Can weak human supervision train superhuman models?
Chien-Ju Ho won a grant from OpenAI to study weak human supervision in training powerful machine learning models
When it comes to machine learning, human supervision is often the most expensive and time-consuming part of developing powerful models, such as the large language models (LLMs) many people now use. Before ChatGPT could have a conversation with you or help plan your next vacation, high-quality annotated datasets and informed feedback from real humans were required to train the model.
This type of human input might be considered strong supervision, as humans provide supervision that is stronger than the capability of machine learning models. However, as machine learning becomes more powerful and surpasses human capabilities, human supervision might become weak in comparison to the performance of machine learning models.

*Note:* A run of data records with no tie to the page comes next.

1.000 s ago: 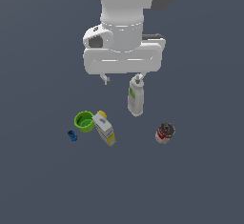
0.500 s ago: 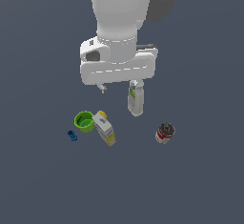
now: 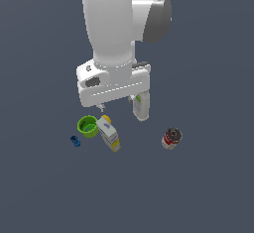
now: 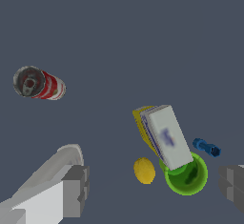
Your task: Pick up a designated object from a clutter of objects.
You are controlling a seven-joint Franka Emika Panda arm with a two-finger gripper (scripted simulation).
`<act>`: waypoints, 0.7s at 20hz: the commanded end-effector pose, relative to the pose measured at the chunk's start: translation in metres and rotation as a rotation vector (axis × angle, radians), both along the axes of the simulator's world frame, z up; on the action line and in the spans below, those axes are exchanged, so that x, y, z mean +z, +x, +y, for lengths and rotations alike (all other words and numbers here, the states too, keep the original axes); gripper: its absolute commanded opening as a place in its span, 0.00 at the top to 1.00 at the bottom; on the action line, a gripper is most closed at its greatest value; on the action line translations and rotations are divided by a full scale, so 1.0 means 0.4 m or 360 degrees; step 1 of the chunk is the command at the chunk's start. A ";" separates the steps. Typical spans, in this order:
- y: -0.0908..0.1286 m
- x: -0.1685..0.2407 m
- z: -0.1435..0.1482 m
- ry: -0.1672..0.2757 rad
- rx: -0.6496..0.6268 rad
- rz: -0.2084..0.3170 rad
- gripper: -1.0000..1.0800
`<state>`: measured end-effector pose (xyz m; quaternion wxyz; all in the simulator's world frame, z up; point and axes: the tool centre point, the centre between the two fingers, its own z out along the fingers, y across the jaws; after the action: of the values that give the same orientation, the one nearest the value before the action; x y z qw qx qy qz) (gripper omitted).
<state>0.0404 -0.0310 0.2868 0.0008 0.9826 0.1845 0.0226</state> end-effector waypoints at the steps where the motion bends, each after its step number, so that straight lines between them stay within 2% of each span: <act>1: 0.008 -0.028 -0.015 -0.0005 0.0089 0.0009 0.04; 14: 0.034 -0.162 -0.087 -0.0022 0.0500 0.0052 0.04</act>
<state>0.0532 -0.0632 0.2272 0.0013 0.9461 0.3237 0.0062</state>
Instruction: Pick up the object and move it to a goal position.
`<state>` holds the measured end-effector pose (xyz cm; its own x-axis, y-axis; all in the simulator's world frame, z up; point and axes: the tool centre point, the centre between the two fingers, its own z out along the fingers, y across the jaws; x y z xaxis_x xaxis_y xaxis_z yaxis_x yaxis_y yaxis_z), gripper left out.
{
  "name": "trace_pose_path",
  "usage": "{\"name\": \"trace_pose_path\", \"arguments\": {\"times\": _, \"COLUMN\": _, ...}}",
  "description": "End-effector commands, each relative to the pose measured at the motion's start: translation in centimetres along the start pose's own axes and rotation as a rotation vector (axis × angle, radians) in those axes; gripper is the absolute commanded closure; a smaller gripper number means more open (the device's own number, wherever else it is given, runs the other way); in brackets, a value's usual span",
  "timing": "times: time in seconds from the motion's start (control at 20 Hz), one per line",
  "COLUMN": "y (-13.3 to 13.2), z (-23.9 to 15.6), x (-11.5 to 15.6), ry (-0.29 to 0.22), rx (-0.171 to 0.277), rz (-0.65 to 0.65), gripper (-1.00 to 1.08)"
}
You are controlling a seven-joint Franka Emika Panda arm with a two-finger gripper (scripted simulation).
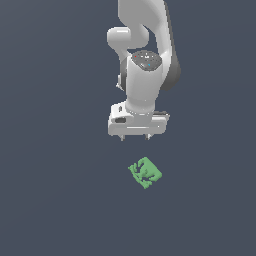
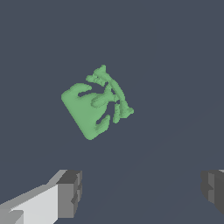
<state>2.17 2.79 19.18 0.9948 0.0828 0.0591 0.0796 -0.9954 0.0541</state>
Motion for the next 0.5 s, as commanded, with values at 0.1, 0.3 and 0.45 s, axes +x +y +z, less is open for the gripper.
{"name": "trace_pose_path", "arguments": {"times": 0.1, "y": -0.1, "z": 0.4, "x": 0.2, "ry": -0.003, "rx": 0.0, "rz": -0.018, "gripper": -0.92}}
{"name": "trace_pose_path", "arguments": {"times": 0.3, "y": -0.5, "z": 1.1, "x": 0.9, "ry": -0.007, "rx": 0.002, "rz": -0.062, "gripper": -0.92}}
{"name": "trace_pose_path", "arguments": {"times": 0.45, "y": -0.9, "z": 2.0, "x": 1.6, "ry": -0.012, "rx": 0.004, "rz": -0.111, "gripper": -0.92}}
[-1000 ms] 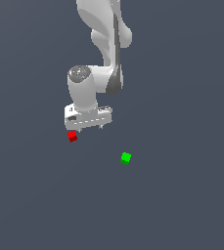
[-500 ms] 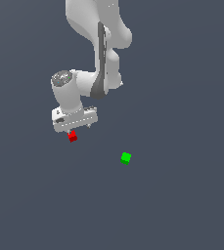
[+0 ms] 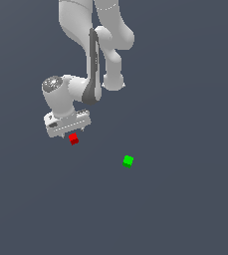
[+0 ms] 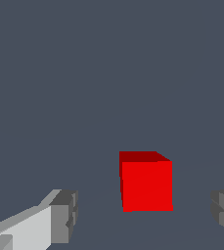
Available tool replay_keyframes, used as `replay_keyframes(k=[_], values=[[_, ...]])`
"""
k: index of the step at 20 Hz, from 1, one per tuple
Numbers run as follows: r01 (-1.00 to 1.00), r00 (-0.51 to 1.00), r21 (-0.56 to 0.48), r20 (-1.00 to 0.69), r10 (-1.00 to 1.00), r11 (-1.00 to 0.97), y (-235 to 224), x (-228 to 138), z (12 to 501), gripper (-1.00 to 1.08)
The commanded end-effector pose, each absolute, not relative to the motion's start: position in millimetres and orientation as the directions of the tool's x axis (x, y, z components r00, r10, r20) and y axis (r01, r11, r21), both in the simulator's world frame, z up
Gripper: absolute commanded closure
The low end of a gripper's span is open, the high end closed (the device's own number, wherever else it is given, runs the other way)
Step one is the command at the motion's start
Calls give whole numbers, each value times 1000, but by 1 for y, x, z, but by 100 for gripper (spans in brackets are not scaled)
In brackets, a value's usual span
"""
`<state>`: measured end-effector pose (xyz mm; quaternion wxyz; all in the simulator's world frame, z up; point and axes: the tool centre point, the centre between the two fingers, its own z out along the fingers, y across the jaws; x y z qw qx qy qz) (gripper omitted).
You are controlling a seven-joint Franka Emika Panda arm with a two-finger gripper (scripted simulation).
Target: Stack the red cube on top of the green cube.
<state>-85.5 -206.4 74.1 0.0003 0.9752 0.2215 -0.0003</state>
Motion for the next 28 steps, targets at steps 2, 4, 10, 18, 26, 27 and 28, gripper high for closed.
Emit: replay_keyframes(k=[2,4,10,18,26,27,28], values=[[446,895,0,0,446,-895,-214,-85,71,-92],[450,893,0,0,450,-893,-216,-85,70,-92],[448,894,0,0,448,-894,-216,-85,67,-92],[450,893,0,0,450,-893,-216,-86,34,-92],[450,893,0,0,450,-893,-216,-85,20,108],[450,893,0,0,450,-893,-216,-85,20,108],[450,893,0,0,450,-893,-216,-85,20,108]])
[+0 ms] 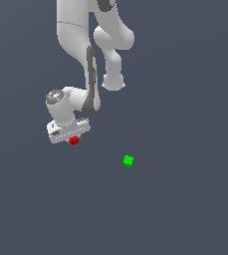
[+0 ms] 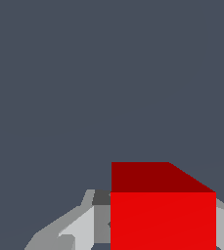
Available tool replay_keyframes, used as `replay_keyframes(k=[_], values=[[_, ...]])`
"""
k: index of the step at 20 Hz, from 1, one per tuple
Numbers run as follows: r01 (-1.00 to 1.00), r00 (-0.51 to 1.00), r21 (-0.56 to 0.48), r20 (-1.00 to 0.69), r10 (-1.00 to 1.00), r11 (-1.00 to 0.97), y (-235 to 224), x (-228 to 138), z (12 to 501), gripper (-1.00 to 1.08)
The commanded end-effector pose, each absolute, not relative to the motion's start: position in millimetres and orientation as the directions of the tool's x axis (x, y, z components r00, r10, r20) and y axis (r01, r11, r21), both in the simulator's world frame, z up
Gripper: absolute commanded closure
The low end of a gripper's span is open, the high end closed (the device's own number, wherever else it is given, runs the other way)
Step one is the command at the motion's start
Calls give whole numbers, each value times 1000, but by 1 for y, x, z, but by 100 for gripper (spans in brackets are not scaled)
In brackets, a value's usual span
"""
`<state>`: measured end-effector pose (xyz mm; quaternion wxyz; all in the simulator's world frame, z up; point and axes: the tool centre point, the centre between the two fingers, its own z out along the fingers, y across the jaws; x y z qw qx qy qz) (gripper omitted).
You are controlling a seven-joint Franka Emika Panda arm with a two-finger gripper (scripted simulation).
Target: Stack the red cube on top of the green cube.
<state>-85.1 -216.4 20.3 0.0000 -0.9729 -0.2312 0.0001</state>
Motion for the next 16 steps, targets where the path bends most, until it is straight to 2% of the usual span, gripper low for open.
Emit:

Chien-Ju Ho, assistant professor of computer science & engineering in the McKelvey School of Engineering at Washington University in St. Louis, received a $133,000 award from OpenAI to explore how and when weak human supervision might be used to improve strong machine learning models.
Weak human supervision refers to data or demonstrations provided by humans who may not be as knowledgeable and might perform suboptimally. While this type of supervision is more prone to errors, it might also offer more diverse data coverage. This can be beneficial for improving the generalizability of machine learning models.
As an analogy, lower-rated chess players might find it more helpful to learn from players who are slightly better rather than from world-class players, as they are less likely to encounter the same board positions as the world-class players. Ho’s project investigates whether weak human supervision can be used in a similar way to improve the training of machine learning models.
“Using chess as an experimental domain, our preliminary results suggest that in the small-data regime, it is more effective to use data from low-skill players than to use data from high-skill players,” Ho said. “This type of low-skill data is abundant, diverse and easily accessible online. Together with the availability of machine learning models of varying strengths in the chess domain, we will examine the conditions under which weak supervision can be effective. Our goal is to develop algorithms that can leverage a diverse set of human supervisions to improve the training of powerful models.”